-- Records for this exercise follows --

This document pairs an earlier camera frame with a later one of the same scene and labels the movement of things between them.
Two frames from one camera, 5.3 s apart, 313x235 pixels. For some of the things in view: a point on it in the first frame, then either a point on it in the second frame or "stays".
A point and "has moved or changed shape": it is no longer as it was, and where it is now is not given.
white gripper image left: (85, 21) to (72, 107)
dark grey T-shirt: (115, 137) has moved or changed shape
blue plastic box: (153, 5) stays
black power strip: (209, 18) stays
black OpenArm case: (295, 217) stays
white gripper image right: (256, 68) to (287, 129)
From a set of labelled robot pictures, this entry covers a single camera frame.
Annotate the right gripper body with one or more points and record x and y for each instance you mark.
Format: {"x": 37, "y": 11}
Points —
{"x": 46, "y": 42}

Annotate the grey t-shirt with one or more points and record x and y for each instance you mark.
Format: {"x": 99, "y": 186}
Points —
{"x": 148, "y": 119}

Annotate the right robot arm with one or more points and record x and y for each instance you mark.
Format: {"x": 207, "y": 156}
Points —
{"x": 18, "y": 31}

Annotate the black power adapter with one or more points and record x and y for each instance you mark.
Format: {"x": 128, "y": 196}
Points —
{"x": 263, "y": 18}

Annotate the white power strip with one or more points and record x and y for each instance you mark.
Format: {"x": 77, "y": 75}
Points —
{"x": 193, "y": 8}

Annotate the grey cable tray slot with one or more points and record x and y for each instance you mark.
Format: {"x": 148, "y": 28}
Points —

-- Records for this exercise concluded --

▶ **Task**
Each line of the data that has the string "image" counts once; give the total and nothing else.

▶ **Your response**
2